:: INPUT RECORDS ::
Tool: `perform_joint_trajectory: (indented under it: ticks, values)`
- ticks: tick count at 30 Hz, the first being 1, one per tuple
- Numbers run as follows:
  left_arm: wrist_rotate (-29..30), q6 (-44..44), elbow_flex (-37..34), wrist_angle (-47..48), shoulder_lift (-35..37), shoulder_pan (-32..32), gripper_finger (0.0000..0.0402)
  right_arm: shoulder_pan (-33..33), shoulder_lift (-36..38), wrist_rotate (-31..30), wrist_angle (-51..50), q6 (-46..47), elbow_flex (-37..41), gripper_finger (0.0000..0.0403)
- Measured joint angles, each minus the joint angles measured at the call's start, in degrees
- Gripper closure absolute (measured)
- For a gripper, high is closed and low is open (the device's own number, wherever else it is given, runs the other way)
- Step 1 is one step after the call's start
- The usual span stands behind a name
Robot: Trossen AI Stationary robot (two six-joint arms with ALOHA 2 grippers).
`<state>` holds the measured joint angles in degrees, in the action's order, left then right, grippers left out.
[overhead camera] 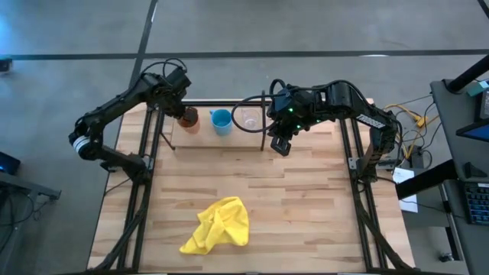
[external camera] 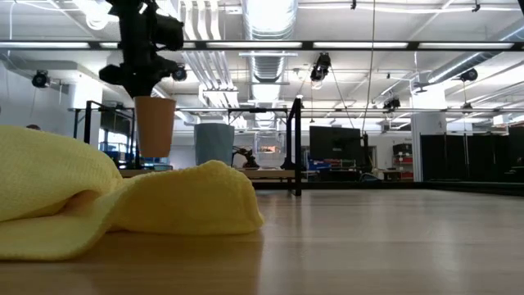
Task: Stack small to large cups/mugs on shelf
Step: Put the orange cup on the shelf
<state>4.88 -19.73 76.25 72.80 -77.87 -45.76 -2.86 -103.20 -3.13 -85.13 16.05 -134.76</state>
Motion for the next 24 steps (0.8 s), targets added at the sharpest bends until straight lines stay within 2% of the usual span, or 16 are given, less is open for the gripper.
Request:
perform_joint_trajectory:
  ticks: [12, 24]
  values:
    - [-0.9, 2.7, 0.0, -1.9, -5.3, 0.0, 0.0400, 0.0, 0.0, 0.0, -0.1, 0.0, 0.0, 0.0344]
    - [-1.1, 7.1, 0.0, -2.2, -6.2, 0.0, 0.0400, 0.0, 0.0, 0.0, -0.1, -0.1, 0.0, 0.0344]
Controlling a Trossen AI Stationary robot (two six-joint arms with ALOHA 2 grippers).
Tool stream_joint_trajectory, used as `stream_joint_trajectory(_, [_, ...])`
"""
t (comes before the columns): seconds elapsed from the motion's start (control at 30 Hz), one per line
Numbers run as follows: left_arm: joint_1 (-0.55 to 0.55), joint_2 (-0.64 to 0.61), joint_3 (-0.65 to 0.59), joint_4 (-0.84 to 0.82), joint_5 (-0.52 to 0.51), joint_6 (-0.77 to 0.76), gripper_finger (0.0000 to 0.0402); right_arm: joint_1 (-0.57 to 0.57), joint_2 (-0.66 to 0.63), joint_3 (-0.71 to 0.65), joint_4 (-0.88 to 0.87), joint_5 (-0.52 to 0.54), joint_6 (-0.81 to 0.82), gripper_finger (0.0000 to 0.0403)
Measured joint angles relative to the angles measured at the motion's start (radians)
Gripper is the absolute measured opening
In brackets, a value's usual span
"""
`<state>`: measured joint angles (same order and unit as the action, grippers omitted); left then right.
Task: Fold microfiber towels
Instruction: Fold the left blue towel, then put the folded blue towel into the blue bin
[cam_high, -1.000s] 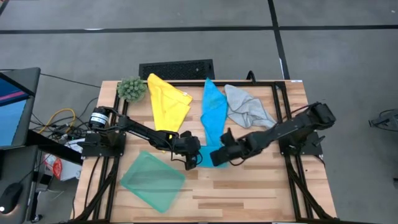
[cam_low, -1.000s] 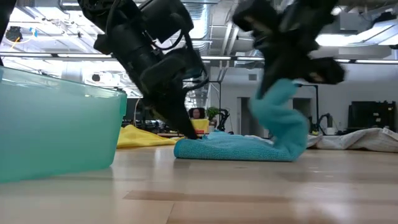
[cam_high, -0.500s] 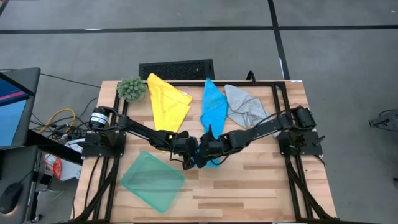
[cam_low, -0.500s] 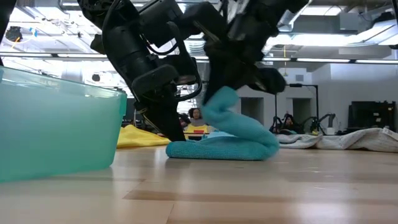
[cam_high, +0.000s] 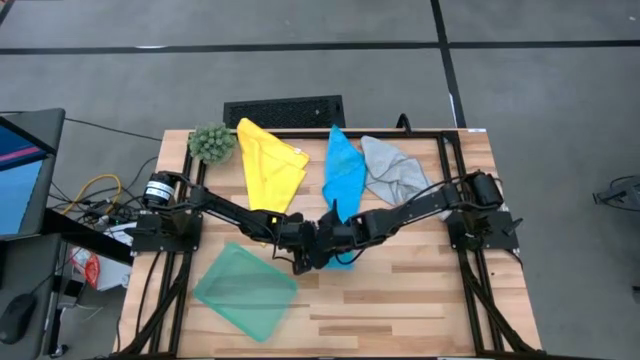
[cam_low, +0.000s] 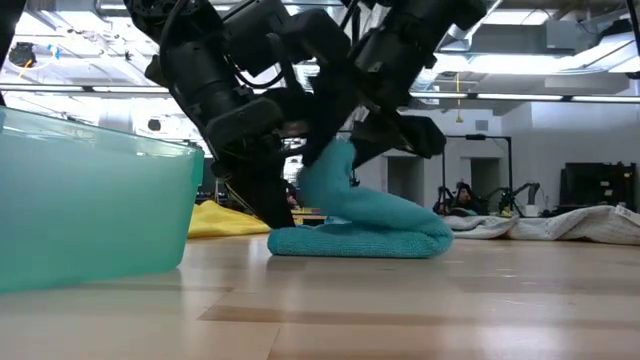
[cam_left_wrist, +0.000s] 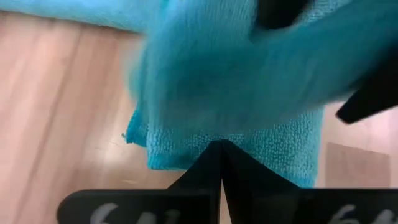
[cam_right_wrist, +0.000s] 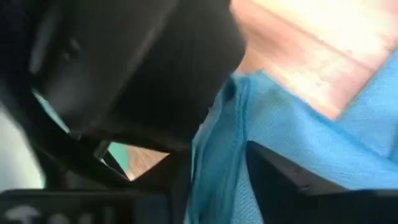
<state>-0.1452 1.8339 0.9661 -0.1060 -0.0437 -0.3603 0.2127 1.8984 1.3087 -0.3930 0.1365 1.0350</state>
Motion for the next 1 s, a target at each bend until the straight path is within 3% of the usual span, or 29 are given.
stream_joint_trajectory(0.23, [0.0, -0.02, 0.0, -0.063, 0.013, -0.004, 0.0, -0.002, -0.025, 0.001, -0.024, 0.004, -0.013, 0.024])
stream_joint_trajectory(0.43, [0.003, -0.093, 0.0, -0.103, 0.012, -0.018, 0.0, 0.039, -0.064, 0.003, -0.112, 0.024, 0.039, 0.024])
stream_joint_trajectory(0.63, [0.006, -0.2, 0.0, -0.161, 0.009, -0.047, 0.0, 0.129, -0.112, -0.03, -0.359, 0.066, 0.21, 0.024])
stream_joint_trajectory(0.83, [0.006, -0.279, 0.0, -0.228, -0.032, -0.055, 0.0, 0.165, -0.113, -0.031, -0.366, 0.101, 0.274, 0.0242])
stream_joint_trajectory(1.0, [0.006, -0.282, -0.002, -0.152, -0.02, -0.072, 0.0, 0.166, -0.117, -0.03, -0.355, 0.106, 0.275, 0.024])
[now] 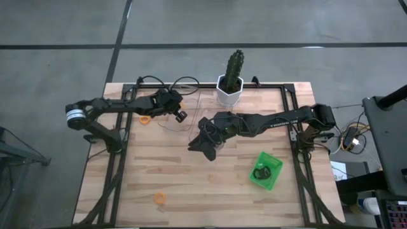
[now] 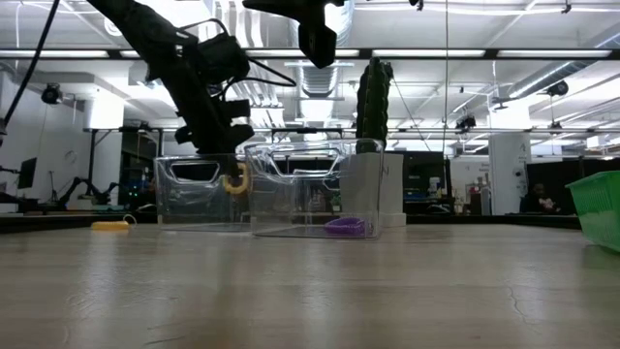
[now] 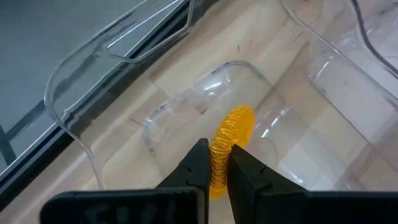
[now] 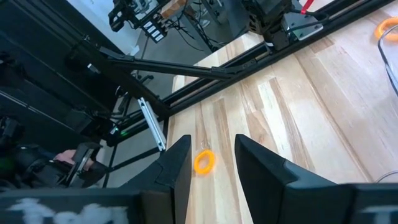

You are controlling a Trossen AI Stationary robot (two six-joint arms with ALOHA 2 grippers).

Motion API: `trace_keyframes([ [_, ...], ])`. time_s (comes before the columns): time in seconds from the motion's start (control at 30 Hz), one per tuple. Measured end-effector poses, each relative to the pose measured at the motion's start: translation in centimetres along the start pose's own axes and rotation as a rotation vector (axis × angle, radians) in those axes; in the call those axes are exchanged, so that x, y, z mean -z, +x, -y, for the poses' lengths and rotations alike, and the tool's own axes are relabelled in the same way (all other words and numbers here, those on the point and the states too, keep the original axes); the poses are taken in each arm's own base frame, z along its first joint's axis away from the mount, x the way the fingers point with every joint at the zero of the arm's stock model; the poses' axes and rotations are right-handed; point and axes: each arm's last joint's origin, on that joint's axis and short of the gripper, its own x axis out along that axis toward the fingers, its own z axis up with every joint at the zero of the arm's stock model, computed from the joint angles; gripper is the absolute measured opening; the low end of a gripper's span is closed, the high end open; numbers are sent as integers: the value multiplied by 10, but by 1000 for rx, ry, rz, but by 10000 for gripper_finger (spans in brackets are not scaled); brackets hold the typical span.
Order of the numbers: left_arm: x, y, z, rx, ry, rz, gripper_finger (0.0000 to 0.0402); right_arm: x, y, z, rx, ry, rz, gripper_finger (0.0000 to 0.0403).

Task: Sort spring keychains
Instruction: Put the right yellow spring keychain into the left transparent bin, then put the top yellow spring keychain into the left transparent bin

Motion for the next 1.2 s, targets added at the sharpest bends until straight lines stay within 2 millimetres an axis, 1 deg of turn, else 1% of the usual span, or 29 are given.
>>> trace_keyframes([
  [0.1, 0, 0, 0, 0, 0, 0, 56, 0, 0, 0, 0, 1, 0, 120],
  [0.27, 0, 0, 0, 0, 0, 0, 117, 0, 0, 0, 0, 1, 0, 125],
  [0.37, 0, 0, 0, 0, 9, 0, 147, 0, 0, 0, 0, 3, 0, 125],
  [0.47, 0, 0, 0, -1, 29, 0, 161, 0, 0, 0, -1, 3, -1, 121],
  [0.57, 0, -5, -2, -7, 40, -26, 162, 0, 0, 0, -1, 3, -1, 117],
  [0.73, -6, -27, -10, -10, 48, -45, 162, 0, 0, 0, -1, -3, -1, 114],
  [0.87, -5, -51, -20, -10, 31, -46, 163, 0, 0, 0, 0, -3, -2, 117],
  [0.93, -1, -63, -25, -11, 9, -48, 163, 0, 0, 0, 0, -4, -3, 120],
  [1.07, 13, -86, -37, -19, -26, -85, 163, 0, 0, 0, 2, -7, -5, 125],
  [1.2, 28, -103, -47, -28, -98, -108, 163, 1, 0, 1, 6, -10, -9, 128],
])
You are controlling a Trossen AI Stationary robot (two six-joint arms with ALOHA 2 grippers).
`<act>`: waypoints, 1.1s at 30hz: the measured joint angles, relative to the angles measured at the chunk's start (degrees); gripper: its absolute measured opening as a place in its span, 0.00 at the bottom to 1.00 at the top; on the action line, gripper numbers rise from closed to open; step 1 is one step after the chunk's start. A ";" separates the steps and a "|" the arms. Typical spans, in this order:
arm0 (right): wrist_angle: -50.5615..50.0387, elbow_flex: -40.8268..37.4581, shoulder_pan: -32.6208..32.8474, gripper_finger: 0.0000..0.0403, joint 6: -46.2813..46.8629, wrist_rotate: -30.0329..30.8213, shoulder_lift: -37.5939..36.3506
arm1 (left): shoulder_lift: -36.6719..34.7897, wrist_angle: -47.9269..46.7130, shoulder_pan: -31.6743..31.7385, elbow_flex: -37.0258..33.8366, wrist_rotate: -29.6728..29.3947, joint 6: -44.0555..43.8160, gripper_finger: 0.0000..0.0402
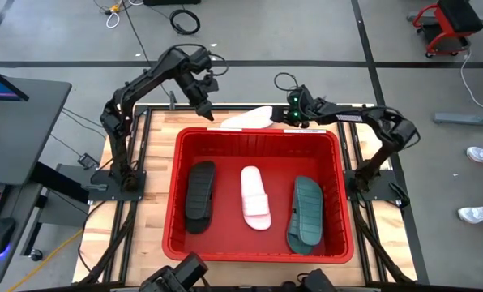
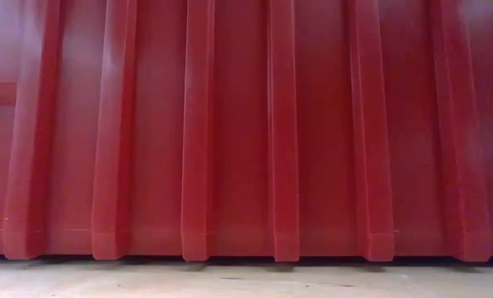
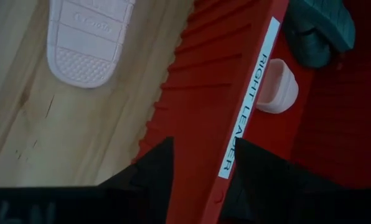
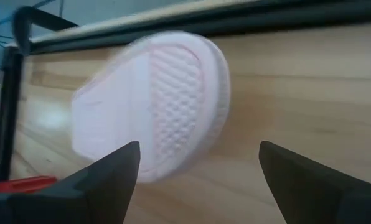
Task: Pick and place slides into bin
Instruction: Put the pink slide on top of the other pink slide in the container
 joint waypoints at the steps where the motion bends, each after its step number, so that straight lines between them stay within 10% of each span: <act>1: 0.87 0.00 0.00 0.84 0.37 -0.46 1.20 | 0.00 0.04 -0.03 0.00 0.02 0.17 0.44; 14: 9.95 0.00 -0.42 0.76 1.34 -1.37 5.44 | -0.02 -0.66 -0.10 -0.02 0.03 0.86 0.42; 33: 20.94 0.00 1.64 0.32 -0.04 -5.64 8.71 | -0.02 2.61 -0.62 -0.02 0.02 2.86 0.38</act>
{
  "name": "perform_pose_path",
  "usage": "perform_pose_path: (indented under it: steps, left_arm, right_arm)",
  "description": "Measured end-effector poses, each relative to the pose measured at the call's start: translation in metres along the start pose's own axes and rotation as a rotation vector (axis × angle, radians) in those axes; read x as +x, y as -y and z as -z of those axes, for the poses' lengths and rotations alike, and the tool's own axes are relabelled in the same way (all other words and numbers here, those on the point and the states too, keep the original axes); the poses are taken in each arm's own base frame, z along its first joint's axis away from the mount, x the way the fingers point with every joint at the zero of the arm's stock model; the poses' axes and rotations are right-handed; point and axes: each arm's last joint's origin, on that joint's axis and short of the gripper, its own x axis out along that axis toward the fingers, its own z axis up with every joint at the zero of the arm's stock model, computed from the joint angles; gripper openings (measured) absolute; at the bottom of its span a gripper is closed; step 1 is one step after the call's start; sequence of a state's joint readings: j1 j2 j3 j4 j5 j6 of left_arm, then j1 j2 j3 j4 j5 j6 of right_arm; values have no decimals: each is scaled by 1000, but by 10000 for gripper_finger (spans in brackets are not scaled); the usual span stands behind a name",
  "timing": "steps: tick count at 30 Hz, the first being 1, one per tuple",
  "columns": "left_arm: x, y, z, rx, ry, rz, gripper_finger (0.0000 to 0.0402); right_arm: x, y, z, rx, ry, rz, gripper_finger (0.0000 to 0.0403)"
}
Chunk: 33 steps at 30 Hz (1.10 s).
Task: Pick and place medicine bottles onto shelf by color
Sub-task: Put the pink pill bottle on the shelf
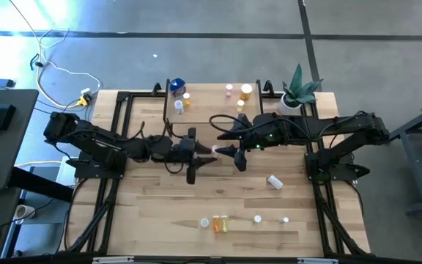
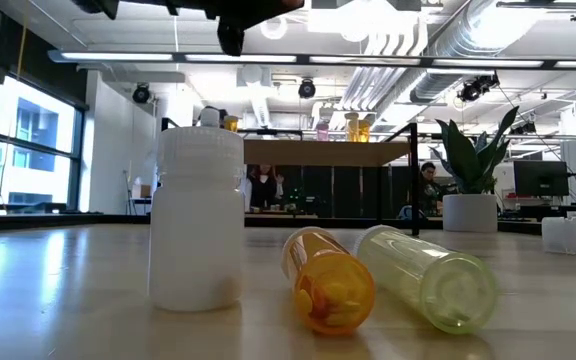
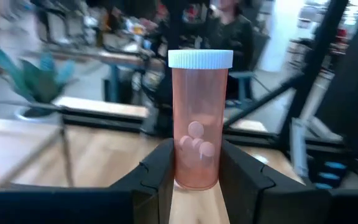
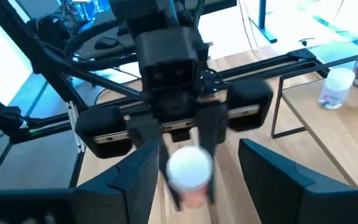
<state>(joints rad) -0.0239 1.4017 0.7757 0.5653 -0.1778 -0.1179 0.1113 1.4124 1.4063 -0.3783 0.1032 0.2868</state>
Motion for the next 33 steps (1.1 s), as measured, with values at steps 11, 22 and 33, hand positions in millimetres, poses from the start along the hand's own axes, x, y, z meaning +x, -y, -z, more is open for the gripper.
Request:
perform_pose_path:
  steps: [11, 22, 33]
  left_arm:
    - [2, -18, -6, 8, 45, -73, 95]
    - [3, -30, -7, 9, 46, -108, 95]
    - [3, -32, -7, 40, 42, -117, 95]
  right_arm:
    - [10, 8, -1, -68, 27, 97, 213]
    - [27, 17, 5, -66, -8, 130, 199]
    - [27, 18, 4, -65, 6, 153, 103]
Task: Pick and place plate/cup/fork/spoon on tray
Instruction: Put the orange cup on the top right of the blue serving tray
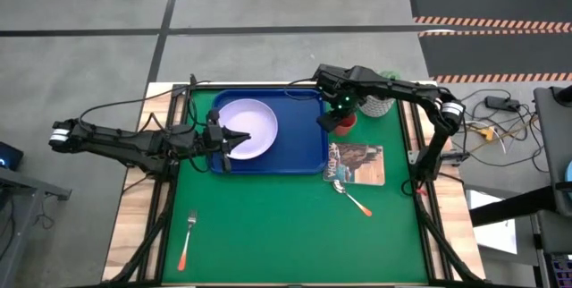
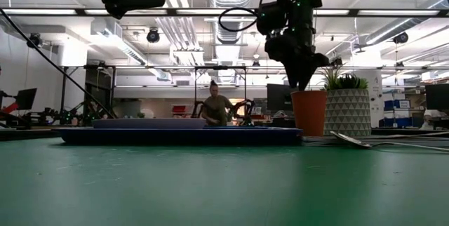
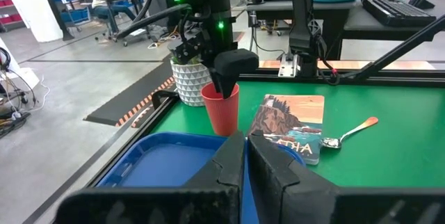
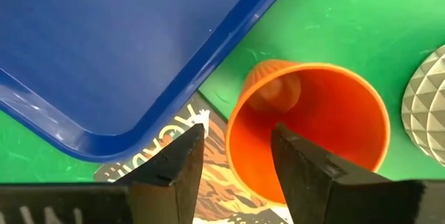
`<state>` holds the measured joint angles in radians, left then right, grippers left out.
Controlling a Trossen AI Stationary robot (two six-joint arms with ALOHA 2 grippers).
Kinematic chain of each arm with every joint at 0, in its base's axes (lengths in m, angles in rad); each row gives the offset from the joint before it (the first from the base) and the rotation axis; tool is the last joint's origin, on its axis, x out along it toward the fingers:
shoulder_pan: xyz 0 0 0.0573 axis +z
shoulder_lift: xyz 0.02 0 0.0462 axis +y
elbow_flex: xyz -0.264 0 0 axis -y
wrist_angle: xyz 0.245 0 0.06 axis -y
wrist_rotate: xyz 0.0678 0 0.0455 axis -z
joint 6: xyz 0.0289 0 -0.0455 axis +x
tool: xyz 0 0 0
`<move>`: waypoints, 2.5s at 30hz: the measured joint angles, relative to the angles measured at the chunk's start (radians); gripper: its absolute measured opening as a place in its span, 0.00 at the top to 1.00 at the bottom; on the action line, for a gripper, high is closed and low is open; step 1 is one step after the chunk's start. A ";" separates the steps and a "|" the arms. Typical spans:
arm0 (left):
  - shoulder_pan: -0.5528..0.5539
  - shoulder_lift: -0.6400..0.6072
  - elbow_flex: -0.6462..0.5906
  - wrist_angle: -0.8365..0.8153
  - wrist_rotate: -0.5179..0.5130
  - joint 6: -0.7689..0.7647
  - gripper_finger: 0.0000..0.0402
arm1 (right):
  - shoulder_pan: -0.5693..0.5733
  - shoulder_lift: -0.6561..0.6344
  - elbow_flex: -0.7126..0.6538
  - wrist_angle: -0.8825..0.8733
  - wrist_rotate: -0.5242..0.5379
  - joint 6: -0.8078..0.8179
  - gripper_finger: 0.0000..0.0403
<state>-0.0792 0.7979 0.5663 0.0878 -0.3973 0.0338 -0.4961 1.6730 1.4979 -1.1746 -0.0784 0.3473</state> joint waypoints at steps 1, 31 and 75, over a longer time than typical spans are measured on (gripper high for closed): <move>0.000 0.000 0.000 0.000 0.000 0.000 1.00 | 0.000 0.000 -0.001 0.007 0.000 0.001 0.61; 0.000 0.000 0.000 0.000 0.000 0.000 1.00 | 0.000 0.001 -0.047 0.066 0.003 0.011 0.61; 0.000 0.000 0.000 0.000 0.000 0.000 1.00 | 0.001 0.053 -0.048 0.062 0.026 0.003 0.91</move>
<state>-0.0790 0.7979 0.5663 0.0875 -0.3969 0.0340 -0.4953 1.7260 1.4498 -1.1124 -0.0525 0.3502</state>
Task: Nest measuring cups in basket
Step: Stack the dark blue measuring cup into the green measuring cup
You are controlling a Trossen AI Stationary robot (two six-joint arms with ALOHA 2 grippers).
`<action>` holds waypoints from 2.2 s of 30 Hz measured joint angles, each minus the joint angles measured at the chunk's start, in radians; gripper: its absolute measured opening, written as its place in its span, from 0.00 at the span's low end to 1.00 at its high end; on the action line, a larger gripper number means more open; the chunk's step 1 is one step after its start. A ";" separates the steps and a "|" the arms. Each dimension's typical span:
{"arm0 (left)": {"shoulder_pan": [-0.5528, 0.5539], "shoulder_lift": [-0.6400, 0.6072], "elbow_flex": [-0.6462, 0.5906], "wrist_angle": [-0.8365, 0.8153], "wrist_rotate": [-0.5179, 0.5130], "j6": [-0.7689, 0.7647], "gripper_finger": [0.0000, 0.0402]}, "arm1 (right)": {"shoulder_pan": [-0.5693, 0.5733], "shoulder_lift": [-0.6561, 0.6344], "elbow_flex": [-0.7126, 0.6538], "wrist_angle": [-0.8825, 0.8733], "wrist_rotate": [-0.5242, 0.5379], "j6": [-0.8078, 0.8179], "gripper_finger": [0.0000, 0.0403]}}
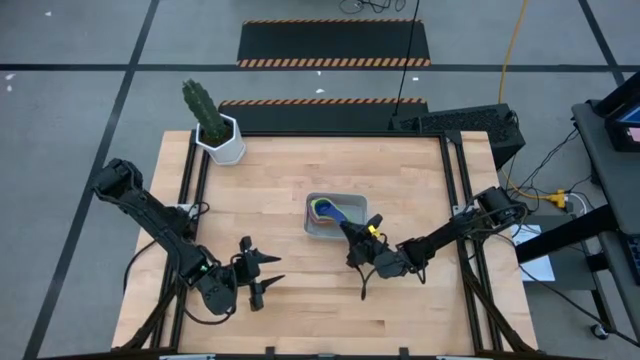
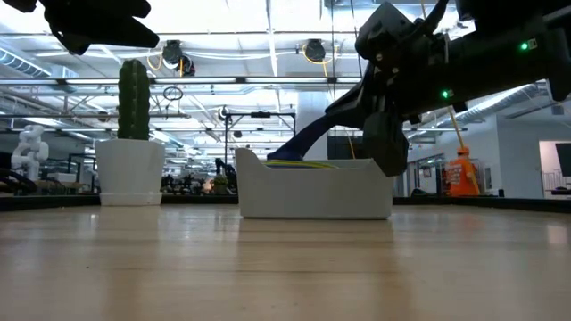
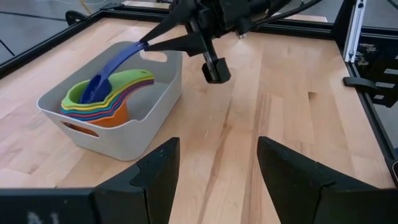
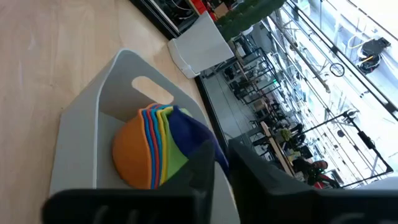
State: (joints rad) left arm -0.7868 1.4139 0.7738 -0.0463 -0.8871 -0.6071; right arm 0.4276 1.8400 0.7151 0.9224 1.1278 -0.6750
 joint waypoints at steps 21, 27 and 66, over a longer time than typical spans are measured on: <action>0.028 0.000 0.000 0.000 -0.004 0.012 0.54 | 0.021 0.000 0.000 0.150 0.051 -0.281 0.00; 0.041 0.000 0.000 0.000 -0.004 0.022 0.54 | -0.009 0.000 0.000 0.186 0.026 -0.306 0.00; 0.048 0.000 0.000 0.024 0.023 0.063 0.54 | 0.004 0.000 0.000 0.151 0.012 -0.169 0.26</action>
State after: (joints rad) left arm -0.7387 1.4139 0.7738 -0.0225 -0.8643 -0.5446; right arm 0.4318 1.8404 0.7155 1.0729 1.1403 -0.8443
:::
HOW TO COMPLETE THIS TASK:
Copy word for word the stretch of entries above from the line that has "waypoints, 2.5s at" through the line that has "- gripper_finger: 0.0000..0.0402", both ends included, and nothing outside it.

WRITTEN REPLY:
`<move>`: waypoints, 2.5s at 30hz: the measured joint angles, relative to the angles measured at the chunk's start (radians); gripper: its absolute measured opening as a place in its span, 0.00 at the top to 1.00 at the bottom; on the action line, for a gripper, high is closed and low is open; step 1 is one step after the chunk's start. A ";" separates the steps and a "|" the arms. Typical spans:
arm0 (left):
  - shoulder_pan: -0.5528..0.5539
  - shoulder_lift: -0.6400..0.6072
  - elbow_flex: -0.6462..0.5906
  - wrist_angle: -0.8365..0.8153
  - wrist_rotate: -0.5179..0.5130
  - joint 6: -0.7689..0.7647
  - gripper_finger: 0.0000..0.0402

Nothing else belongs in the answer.